Das rosa und mit einem Schriftartenmix gestaltete Cover macht einen lockeren, verspielten Eindruck und lässt auf einen Gute-Laune-Roman für Teenagermädchen schließen. Doch dahinter verbirgt sich das tiefgehende und anrührende Schicksal von Flora, einer jungen Frau, die unter ständigem Gedächtnisverlust leidet. Sie kann sich immer nur an kurz zurückliegende Ereignisse erinnern und ist deshalb auf die die ständige Hilfe von ihren Eltern und ihrer besten Freundin angewiesen. Alle wichtigen Informationen hat sie sich auf ihren Händen, Armen, Zetteln und in ihrem Notizbuch aufgeschrieben. Als der Kuss eines Jungen am Strand ihre enge und beschränkte Welt erschüttert, begibt sie sich mit einer gehörigen Portion Mut klammheimlich und ganz alleine auf sich gestellt, auf eine verzweifelte Suche nach diesem Jungen bis in die Arktis...
Ich habe noch nie solch ein beeindruckendes Buch zu diesem Thema gelesen. Man ist sofort fasziniert von dieser jungen Frau, die zwar äußerlich ein 17-jähriges Mädchen ist, aber auf Grund ihrer fehlenden Erinnerungen im Geiste noch das kleine 10 Jahre alte Kind geblieben ist, dass so gerne einen Freizeitpark besuchen möchte und mit ihrem Teddy einschläft.
Nach einem verwirrenden Prolog, der ein späteres Szenario darstellt, dass man zu diesem Zeitpunkt noch nicht einordnen kann, beginnt der Roman mit einem Einblick in Floras Leben, der verdeutlicht, wie schwierig es ist, ohne Erinnerungen und ein klares Bewusstsein, wer man wirklich ist, zurechtkommen zu müssen. Dabei ist die Protagonistin so kindlich unschuldig und ihrem Umfeld fast hilflos ausgeliefert, dass man sie unwillkürlich beschützen möchte. Andererseits ist es bewundernswert, wie sie trotz ihrer Einschränkungen mit kleinen Tricks und Notizen an sich selbst, ihr Leben meistert und sogar scharfsinnig Zusammenhänge erfasst, wenn sie die Chance dazu bekommt. Denn nach und nach bekommt man im Verlauf der Handlung als Leser immer mehr Einzelheiten mitgeteilt, die langsam ein stimmiges, bedrückendes Gesamtbild ergeben. Denn nicht alle Beteiligten handeln zum Wohl von Flora, obwohl man ihre Gründe dafür zum Teil nachvollziehen kann.

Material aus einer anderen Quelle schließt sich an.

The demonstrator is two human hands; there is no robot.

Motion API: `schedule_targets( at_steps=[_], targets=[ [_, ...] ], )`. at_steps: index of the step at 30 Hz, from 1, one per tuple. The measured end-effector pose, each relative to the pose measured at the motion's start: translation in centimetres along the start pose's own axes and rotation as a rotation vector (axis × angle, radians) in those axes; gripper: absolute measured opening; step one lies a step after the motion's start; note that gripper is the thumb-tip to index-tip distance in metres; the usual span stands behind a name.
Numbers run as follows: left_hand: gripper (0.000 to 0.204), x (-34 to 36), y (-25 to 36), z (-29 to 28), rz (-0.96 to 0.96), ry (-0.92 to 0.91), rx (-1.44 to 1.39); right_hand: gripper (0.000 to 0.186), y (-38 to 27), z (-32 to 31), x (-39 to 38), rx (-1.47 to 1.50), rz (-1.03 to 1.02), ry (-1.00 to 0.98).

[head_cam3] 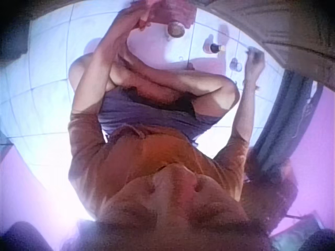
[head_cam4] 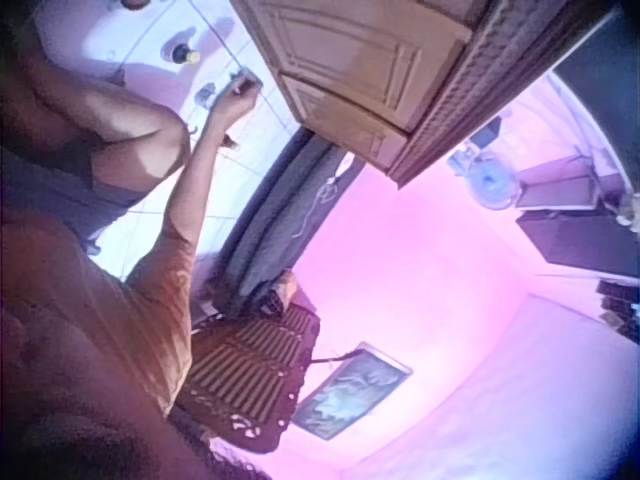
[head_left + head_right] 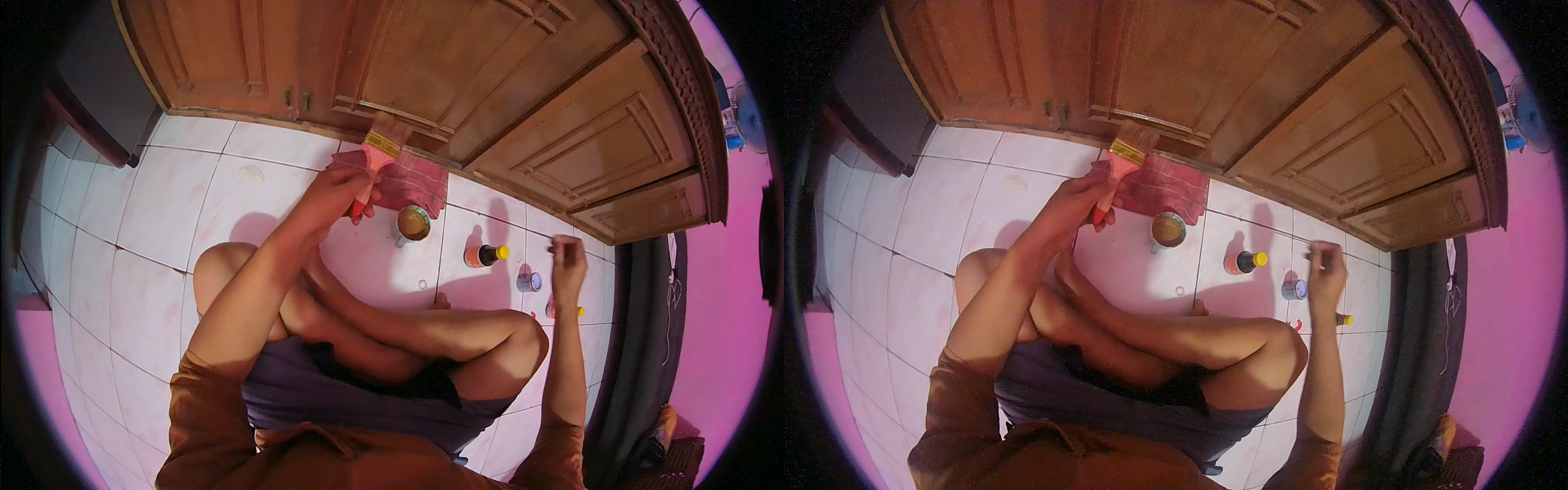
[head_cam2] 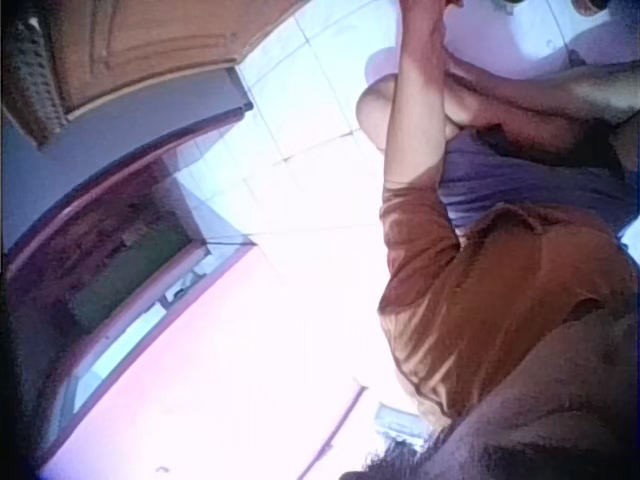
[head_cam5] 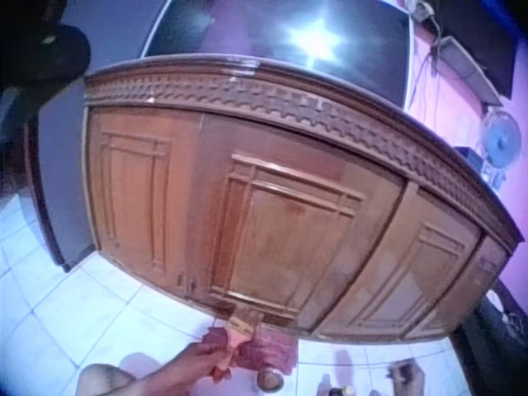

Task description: The person paints the wooden surface of a cabinet door using a brush, dips the brush into a small container of brown paint, and continues to apply the paint to the wood while sitting on the floor.

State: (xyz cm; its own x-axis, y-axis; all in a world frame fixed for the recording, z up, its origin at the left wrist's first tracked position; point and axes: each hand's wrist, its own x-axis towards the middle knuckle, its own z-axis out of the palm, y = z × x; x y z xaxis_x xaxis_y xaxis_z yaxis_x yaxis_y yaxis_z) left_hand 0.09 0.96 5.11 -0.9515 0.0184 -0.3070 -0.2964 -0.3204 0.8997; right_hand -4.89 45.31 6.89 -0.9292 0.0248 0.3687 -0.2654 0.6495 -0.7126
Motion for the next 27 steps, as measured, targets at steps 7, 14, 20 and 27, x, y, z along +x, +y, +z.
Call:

Das Buch hat von Anfang an eine richtige Sogwirkung auf mich ausgeübt, so dass ich nicht aufhören konnte, weiterzulesen. Es war spannend, obwohl es keinerlei Action oder reißerische Szenen beinhaltet. Durch die sich ständig wiederholenden Sätze, die Flora aufgeschrieben und nachgelesen hat, kam manchmal eine etwas nervige Monotonie auf, die aber wiederum genau in ihre Empfindungen und das Erleben der Welt in ihrem Kopf eintauchen ließ. So konnte man hautnah ihre Sicht der Dinge nachempfinden.
Ich bin von dieser Geschichte restlos begeistert, auch weil am Ende alle offenen Fragen geklärt werden und trotzdem genug Raum bleibt, für eine eigene Vorstellung, wie es weitergehen könnte. Ein sehr lesenswertes Jugendbuch zu einem faszinierenden Thema!